En mai dernier, la Fondation iFRAP a publié le palmarès de l’absentéisme des grandes villes. Dans ce classement, nous avions mentionné que les villes de Montpellier, du Mans, de Caen et d'Angers, de Boulogne-Billancourt, de Dijon, de Rouen, de Brest et de Paris n'avaient pas donné de réponses. Depuis cette date, nous avons relancé les collectivités et obtenu des éléments qui permettent de mettre à jour le classement.

Si la Fondation iFRAP a souhaité poursuivre jusqu’au bout ce travail de diffusion des informations issues du bilan social, c’est que nous pensons que la transparence n’est plus une option pour les collectivités. En effet, comment expliquer que pour des villes semblables (plus de 100.000 habitants), à une demande adressée le 10 février, la ville de Nice a répondu le 15 février ou Toulouse le 17 février mais il aura fallu attendre le 24 août pour avoir les informations de la ville d’Angers et le 9 novembre de la ville de Rouen !!! Soit 7 mois d’attente pour un courrier électronique…

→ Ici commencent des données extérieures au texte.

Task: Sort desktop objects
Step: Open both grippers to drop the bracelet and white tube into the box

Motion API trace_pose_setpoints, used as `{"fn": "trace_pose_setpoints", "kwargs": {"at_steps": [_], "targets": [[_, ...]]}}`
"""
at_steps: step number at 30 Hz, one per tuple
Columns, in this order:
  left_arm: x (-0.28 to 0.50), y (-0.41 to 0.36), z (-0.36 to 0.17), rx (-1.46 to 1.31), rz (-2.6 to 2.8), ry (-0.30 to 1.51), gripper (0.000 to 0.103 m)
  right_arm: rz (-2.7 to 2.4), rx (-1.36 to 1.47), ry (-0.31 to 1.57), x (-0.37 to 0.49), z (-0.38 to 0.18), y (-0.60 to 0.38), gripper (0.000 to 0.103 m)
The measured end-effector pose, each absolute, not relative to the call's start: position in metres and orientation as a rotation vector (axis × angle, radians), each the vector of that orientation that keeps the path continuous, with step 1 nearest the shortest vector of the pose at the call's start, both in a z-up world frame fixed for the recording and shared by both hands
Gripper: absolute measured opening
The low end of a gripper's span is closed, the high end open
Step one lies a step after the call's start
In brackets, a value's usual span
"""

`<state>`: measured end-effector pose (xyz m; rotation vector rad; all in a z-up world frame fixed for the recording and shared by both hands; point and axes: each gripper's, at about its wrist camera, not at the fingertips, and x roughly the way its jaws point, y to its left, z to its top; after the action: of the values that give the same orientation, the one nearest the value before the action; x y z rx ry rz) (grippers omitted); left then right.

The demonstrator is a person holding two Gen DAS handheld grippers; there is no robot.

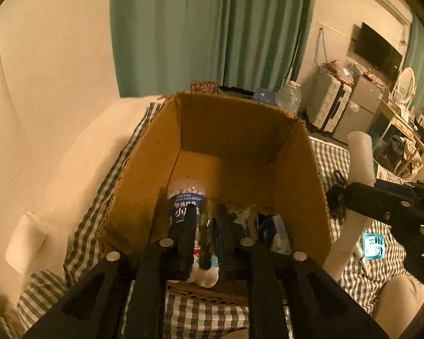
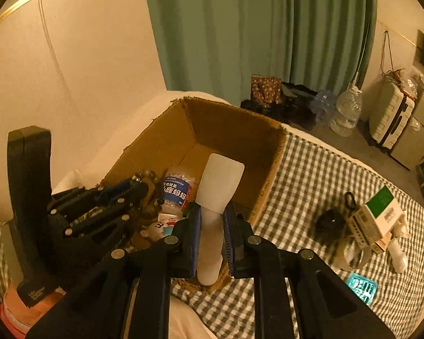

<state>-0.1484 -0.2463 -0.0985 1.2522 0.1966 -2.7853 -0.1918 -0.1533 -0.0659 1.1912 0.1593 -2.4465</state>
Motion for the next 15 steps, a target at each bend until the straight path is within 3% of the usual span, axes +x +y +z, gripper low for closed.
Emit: {"fn": "trace_pose_setpoints", "kwargs": {"at_steps": [2,4,9,11,13,15], "targets": [[-0.150,-0.253,-0.101,1.249,-2.770,0.224,0.065,-2.449,1.200,0.159,-0.197,-0.071,-0.159,0.016],[-0.145,-0.257,-0.100,1.200,-2.754,0.220,0.077,-2.451,1.208,0.149,-0.200,-0.074,-0.162,0.019],[-0.143,-0.267,-0.106,1.215,-2.738,0.238,0.079,-2.457,1.217,0.118,-0.207,-0.079,-0.168,0.024],[-0.141,-0.269,-0.107,1.221,-2.731,0.251,0.080,-2.464,1.214,0.084,-0.211,-0.078,-0.168,0.038],[-0.140,-0.269,-0.106,1.223,-2.727,0.240,0.080,-2.499,1.202,0.060,-0.212,-0.076,-0.166,0.073],[-0.138,-0.268,-0.104,1.216,-2.727,0.235,0.080,-2.552,1.169,0.052,-0.211,-0.073,-0.162,0.078]]}}
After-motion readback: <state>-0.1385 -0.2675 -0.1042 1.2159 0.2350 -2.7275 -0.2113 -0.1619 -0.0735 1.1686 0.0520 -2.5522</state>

Les informations contenues dans les bilans sociaux sont des indicateurs de bonne gestion comme en atteste leur vérification systématique par les Chambres régionales des comptes lorsqu'elles effectuent l'audit d'une collectivité. Mais il n'est pas normal que seuls les magistrats des chambres y aient directement accès. Il faudrait que la publication de ces informations soit automatique. Trop souvent encore, il faut saisir la Commission d’accès aux documents administratifs pour obtenir ces documents.

Les résultats

 

Nb jours abs T C/agent

Nb jours abs Hors Parentalité/agent

Nb jours abs MO

Rouen

18,6

16,8

8,9

Montpellier

38,3

35,2

19,8

Dijon

25,6

24,1

11,19

Angers

21,4

19,1

6,8

Caen

22,3

21,1

10,8

Boulogne Billancourt

14,3

12,6

7,1

Le Mans

27,4

25,8

15,.3

Il apparaît que les retardataires ont des résultats très contrastés.

Ainsi Rouen qui a été pourtant la dernière ville à répondre, présente un nombre de jours d’absences toutes causes de 18,6 jours plaçant la ville à la 3e place parmi celles ayant le plus faible absentéisme.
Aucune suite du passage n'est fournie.